Reflections on reconciliation by Mike Kinman, Rector of All Saints Church, Pasadena:
For all our work with mission statements, the mission of the Church can be summed up in one word: Reconciliation.
Reconciliation is restoring to unity that which is broken. It is the healing of relationships. It is the forming of the Beloved Community. It is our mission. It is our call.
We give this mission special focus during Lent. And yet, I’ve found often when I talk about reconciliation, the term is met with anxiety, ambivalence and reticence. I’ve found fear that is based in a misunderstanding of what reconciliation is. The fear goes like this:
Reconciliation is about sin. After all, the part of the liturgy where we look at reconciliation is the confession. The logic then goes if there is sin, there has to be a sinner and someone who was sinned against — a good guy and a bad guy. Reconciliation must be about identifying good guy and the bad guy, having the bad guy confess and apoligize. After all, the most famous reconciliation process we know of is the “Truth and Reconciliation” process in South Africa and it sure seemed like there were good guys and bad guys there, right?
In that logic, reconciliation becomes a process of demonizing. Of some people being labeled the sinners, the bad guys. It is a process of blame and shame.
I get where that comes from. The world is pretty graceless and unforgiving. If something goes wrong, it seems like we are always looking for something to blame. This is nothing new.
That’s why listening to Jesus talk about reconciliation is important. In Matthew 5:23, Jesus says: “If you bring your gift to the altar and there remember that your sibling has something against you, leave your gift there at the altar. Go to be reconciled to them, and then come and offer your gift.”
Yes, there are times where reconciliation is about an individual confessing a sin against another. Confession in that case is something that comes from within. It’s not about someone pointing a finger at us, but about us through self-examination coming to realize that we have sinned – that we have broken relationship with another, either intentionally or unintentionally – and then of our own free will unburdening ourselves of that, making reparation, pledging to live differently and having the relationship restored to wholeness. That is not a process of casting out. That is a process of grace and healing.
And often, reconciliation is about what happens in this passage from Matthew. Notice a few things. Jesus doesn’t say “if you have something against your sibling.” This isn’t about pointing a finger at someone else. Jesus says “If you remember that your sibling has something against you.”
Reconciliation is about being attentive to the quality of relationships in the community. To be attuned to one another so deeply that we know when someone has something against us – whether we believe we are in the wrong or not. And for us to make the first move – even if we don’t think we have done anything wrong –and begin the conversation that is aimed at reconciliation … at making whole what was broken.
Reconciliation is never about demonizing. It is about being so aware of the community and loving the community so deeply that we are always willing to listen to each other and do that hard work of figuring out where wounds have happened, where relationship has been broken, where whether we meant to or not, we have hurt one another. And then not to blame, but to heal.

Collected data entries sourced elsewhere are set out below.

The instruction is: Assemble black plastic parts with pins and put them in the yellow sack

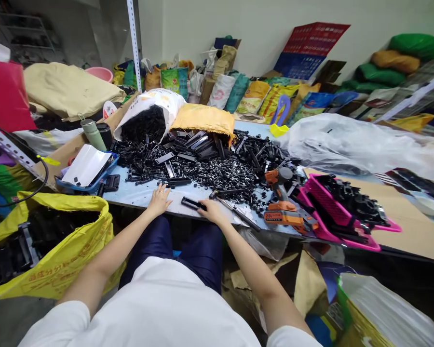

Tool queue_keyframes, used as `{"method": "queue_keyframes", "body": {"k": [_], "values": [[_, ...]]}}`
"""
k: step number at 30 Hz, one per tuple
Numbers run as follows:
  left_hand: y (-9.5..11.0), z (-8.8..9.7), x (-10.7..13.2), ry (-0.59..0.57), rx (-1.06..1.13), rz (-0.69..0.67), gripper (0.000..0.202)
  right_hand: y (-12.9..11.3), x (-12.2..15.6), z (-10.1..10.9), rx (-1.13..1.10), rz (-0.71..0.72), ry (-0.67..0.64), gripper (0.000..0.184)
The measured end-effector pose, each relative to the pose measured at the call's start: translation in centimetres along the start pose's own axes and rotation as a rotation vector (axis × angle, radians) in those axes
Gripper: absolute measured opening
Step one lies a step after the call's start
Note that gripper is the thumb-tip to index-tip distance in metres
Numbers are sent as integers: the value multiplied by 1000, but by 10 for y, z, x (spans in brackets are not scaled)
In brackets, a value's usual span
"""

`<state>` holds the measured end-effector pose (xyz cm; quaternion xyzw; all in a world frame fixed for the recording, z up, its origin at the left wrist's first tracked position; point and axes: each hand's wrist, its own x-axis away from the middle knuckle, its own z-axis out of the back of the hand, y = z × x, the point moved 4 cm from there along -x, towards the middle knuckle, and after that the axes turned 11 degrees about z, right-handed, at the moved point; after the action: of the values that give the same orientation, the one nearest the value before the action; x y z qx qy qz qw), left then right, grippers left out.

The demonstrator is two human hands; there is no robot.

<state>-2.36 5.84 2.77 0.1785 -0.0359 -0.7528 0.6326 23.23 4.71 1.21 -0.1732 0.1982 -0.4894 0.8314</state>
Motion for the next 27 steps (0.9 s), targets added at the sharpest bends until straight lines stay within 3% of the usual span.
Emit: {"method": "queue_keyframes", "body": {"k": [3, 8, 10, 13, 16, 19, 22, 24, 27], "values": [[10, -18, -43, -16, -116, -157, 55, 6, -18, -8, 257, 85, -35, 48], [13, -58, -128, -96, -213, -387, 51, 42, -85, -7, 378, 134, -2, 49], [8, -68, -169, -68, -222, -374, 52, 62, -114, 0, 420, 136, 23, 50], [0, -71, -230, -4, -234, -285, 54, 84, -153, 9, 426, 247, -11, 53], [0, -70, -269, -3, -239, -243, 53, 93, -180, 13, 392, 306, -69, 53], [2, -65, -276, -45, -217, -196, 54, 94, -192, 16, 327, 205, -72, 49], [-2, -50, -261, -14, -149, -109, 55, 88, -182, 20, 166, 59, -52, 45], [-20, -32, -250, 105, -81, 136, 56, 81, -165, 21, -37, -31, -53, 44], [-69, -5, -236, 273, 19, 639, 50, 66, -135, 18, -394, -137, -57, 45]]}}
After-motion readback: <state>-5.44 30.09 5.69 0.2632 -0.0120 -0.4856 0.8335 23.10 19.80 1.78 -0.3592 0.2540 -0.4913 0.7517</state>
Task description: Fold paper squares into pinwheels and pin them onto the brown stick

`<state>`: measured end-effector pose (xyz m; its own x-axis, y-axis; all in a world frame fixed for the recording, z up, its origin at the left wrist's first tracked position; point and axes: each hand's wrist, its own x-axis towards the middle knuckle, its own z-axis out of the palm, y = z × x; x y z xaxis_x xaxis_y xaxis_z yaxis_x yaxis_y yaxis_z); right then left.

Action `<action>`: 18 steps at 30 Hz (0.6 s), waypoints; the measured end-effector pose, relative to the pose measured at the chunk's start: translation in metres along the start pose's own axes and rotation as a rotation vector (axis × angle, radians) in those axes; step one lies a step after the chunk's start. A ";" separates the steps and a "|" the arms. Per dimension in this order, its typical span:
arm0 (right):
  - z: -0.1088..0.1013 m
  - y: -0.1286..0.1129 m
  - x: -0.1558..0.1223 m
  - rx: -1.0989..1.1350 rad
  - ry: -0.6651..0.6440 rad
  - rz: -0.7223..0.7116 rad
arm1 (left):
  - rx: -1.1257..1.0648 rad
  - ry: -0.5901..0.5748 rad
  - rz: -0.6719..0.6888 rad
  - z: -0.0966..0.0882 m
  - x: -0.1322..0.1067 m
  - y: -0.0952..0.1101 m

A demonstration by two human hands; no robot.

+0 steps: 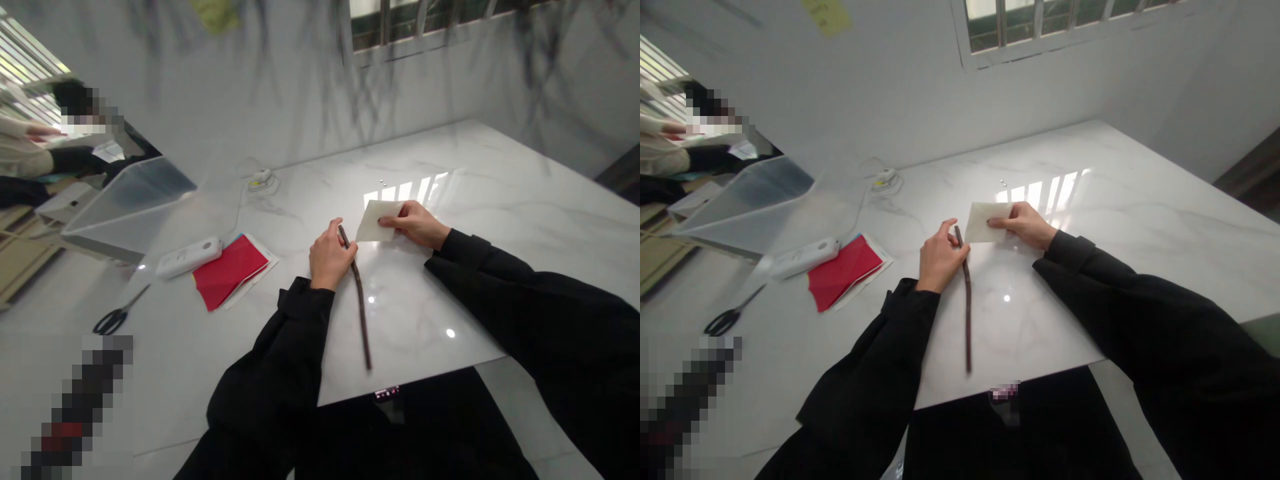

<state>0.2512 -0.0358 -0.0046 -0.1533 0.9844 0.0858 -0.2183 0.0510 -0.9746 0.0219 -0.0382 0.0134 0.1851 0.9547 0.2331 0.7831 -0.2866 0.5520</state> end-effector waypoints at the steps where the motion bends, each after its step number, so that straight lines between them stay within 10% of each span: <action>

And that’s where we get to the last part of this Gospel reading. After we are reconciled with each other, then together we go and offer our gift. The point of reconciliation is so we can approach Christ’s table together. So we can offer our gift of ourselves together and God can use us together to do and be amazing things.
Reconciliation is a process of doing what Jesus did. Giving up ourselves for one another for the common good. It is the mission of the church. It is never about casting out. It is always about gathering in. It is about healing so we can all give ourselves to God and each other … together.
This Lent, let us strive to listen deeply to one another. To be so in tune with each other that we know when there is a rupture in our relationship. To be so in tune with each other that we know when someone has something against us. And then to compete to be the first to say to our sibling:
What would it mean for us to be reconciled?